Bernie Sanders, failed democratic presidential candidate in 2016, not only wants a much bigger federal government—-he believes in American socialism. But he argues in a recent book for an America collectivism without saying he is a socialist; a smart but dishonest strategy. That is why he is in the Democratic party and not trying to work through an American Socialist party, which hasn’t been much of a factor in American life for close to a century.

Sanders, in a new and at times silly book, repeatedly contends that America doesn’t tax nearly enough—really? —especially the rich. He also believes in an imperial president who can remake the America economy, not through legislation or elections, but through presidential decrees.

The Socialist Imperial Presidency

Sanders apparently has no fear of a president accumulating too much power, which is actually one of the greatest dangers to our liberty in the modern era of the national security welfare/warfare state. That is, Sanders believes, provided the imperial president is a man or a woman of the extreme left who questions the principle of private property.

In his new book, “Bernie Sanders Guide to Political Revolution,” Sanders calls for unilateral executive action to raise the minimum wage for federal workers. “In my view, we need a new executive order to increase the minimum wage for federal contract workers to a living wage of $15 an hour.”

So why stop at $15 an hour minimum?

Aren’t there many expensive parts of the United States? Why not raise the amount of federal contract worker pay to $25 or $30 an hour? Why not raise everyone’s wages sky-high by executive fiat?

The Road to Disaster

Why?

Once we have acceded to the Sanders principle that wages and prices shouldn’t be established in free negotiations between and among competing parties, but via government decree, we have taken a very dangerous step down what economist F.A. Hayek famously called the “Road to Serfdom.”

Sanders would never concede that government intrusion into the economy has caused endless disasters over centuries. Yet, indeed, it has.

More government, Sanders believes, is almost always better, a stance that should quietly please many career pols who love to pass more and more laws.

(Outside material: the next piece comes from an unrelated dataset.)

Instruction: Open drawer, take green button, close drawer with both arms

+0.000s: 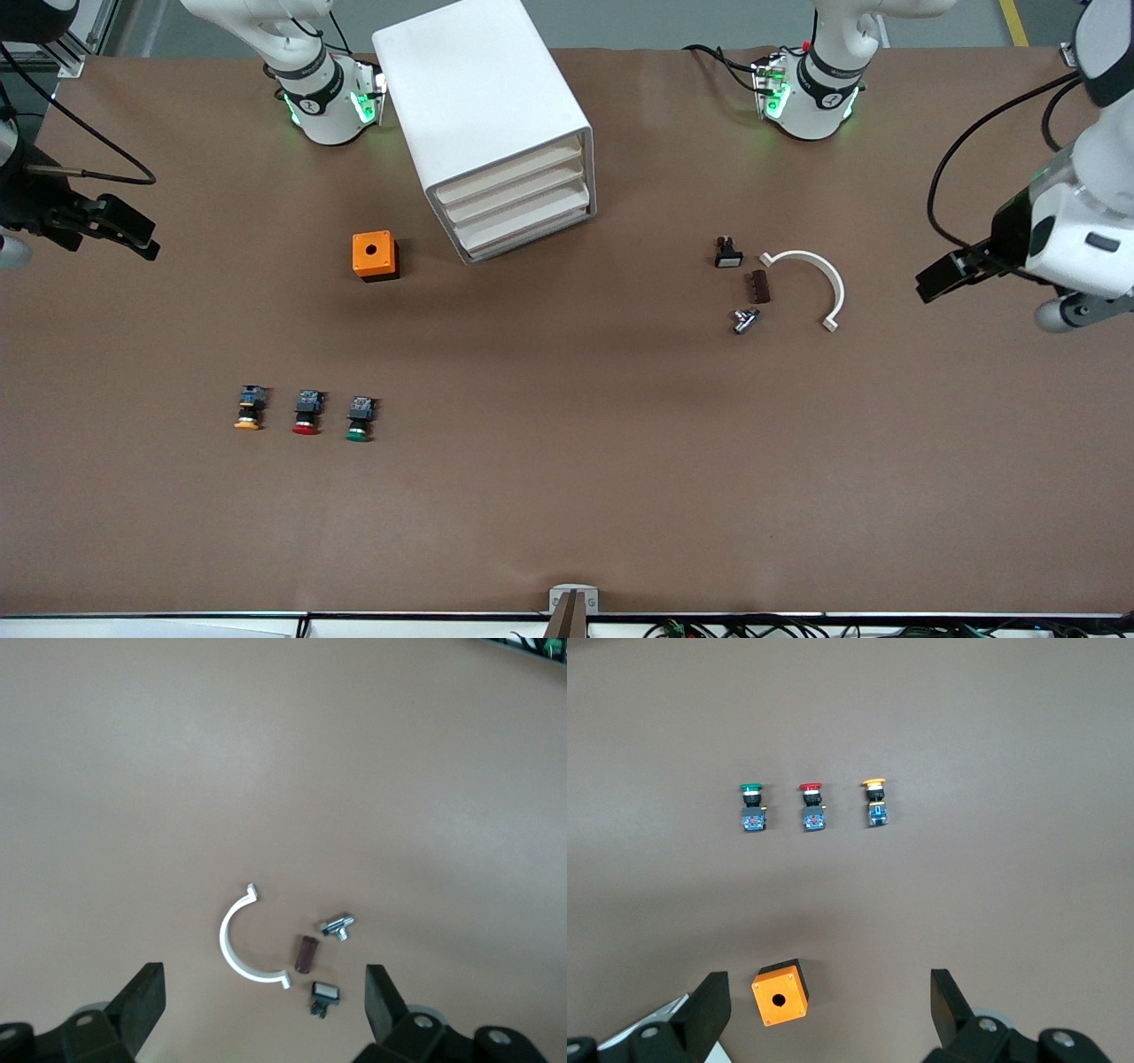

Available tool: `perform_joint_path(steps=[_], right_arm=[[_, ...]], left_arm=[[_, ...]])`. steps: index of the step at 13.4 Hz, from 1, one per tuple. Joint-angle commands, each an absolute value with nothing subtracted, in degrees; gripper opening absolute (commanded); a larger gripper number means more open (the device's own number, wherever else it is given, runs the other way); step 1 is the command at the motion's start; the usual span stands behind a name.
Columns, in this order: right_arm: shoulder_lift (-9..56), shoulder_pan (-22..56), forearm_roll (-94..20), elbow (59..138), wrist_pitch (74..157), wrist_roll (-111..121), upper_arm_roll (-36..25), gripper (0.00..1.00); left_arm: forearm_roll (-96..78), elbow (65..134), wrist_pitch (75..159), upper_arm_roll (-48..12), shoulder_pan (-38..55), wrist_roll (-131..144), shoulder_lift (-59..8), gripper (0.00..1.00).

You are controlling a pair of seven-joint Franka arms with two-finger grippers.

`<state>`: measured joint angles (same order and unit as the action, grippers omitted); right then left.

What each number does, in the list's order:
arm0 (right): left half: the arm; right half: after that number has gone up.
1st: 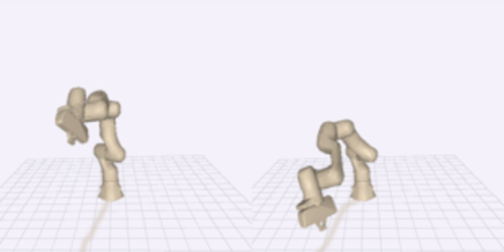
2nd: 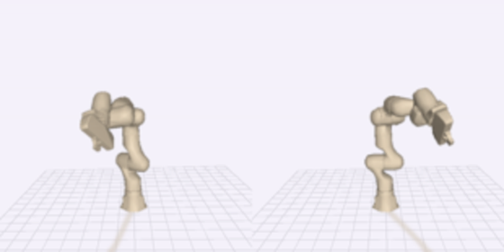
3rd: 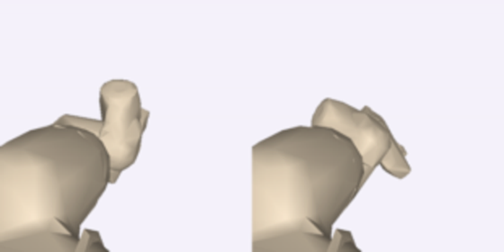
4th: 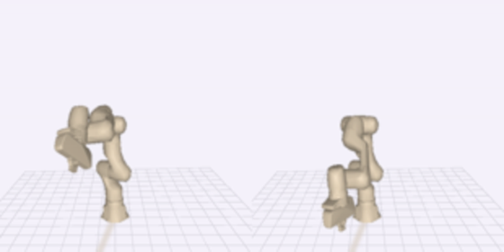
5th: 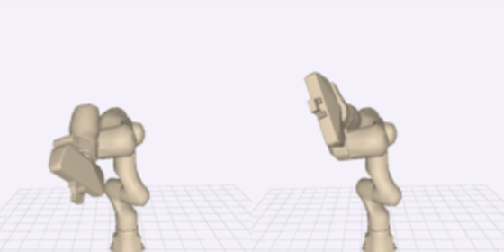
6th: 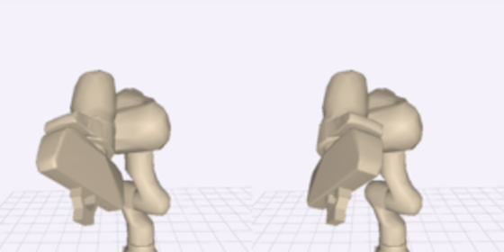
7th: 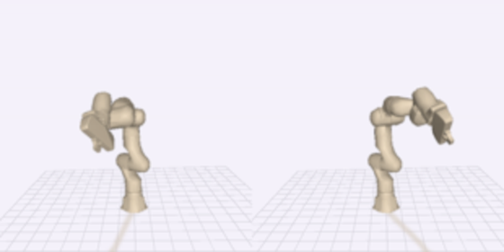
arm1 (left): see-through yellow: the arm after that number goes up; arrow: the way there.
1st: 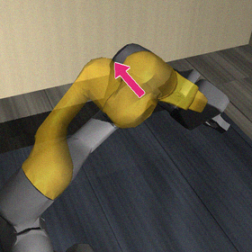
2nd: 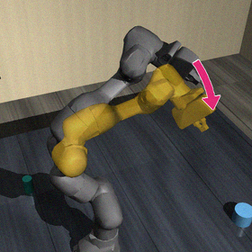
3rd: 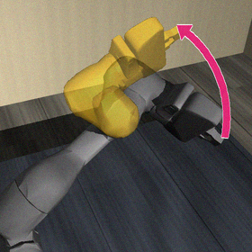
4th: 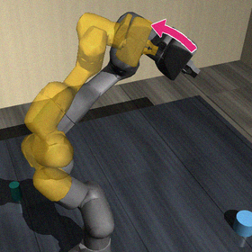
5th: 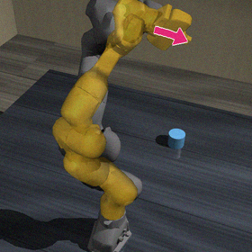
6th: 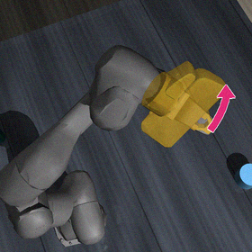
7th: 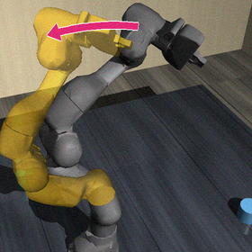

Reading this book, it is clear: Sanders is neither a student of economics nor history.

Sanders, apparently, never heard about the socialist calculation debates of the 1930s. Insightful economists such as Hayek and his teacher Ludwig von Mises, debated socialist economists almost a century ago over the importance of the price mechanism. They argued that, without the inputs of free markets and the uncontrolled prices that guide us everyday in how we buy and sell, economies would be flying blind as more and more power was given to the central planning boards that inevitably err no matter how they choose to fix wages and prices.

Why does central planning fail whether in its mild forms in the West or the most extreme forms such as in the old Soviet Union or Cuba today?

“I’m Lost”

It is because the information that guides us in a true market economy is disbursed among tens of millions of people making billions of decisions every day. This kind of de-centralized information, Mises and Hayek argued, could never be replicated by any government planning board no matter how powerful or smart.

By the way, the brilliant Mises in the 1920s predicted the downfall of the socialist Soviet Union. Decades later after the fall of the USSR, the socialist economist Robert Heilbroner, in the pages of the New Yorker, courageously conceded that “Mises was right.”

Still, people like Sanders never got the message or studied the history. They continue to insist that the road to prosperity is through enforced equality, socialism, the wisdom of the central planner and higher and higher taxes.

From the Roman Empire to Modern America

Yet greater and greater government control of the economy is a step that threatens the ability of countries to promote healthy economies. We are ignoring centuries of lessons of economic history in flawed economic controls from the Roman Emperor Diocletian to the modern American emperor who pretended to be a president, Richard Nixon, as well as tons of misguided leaders before and since.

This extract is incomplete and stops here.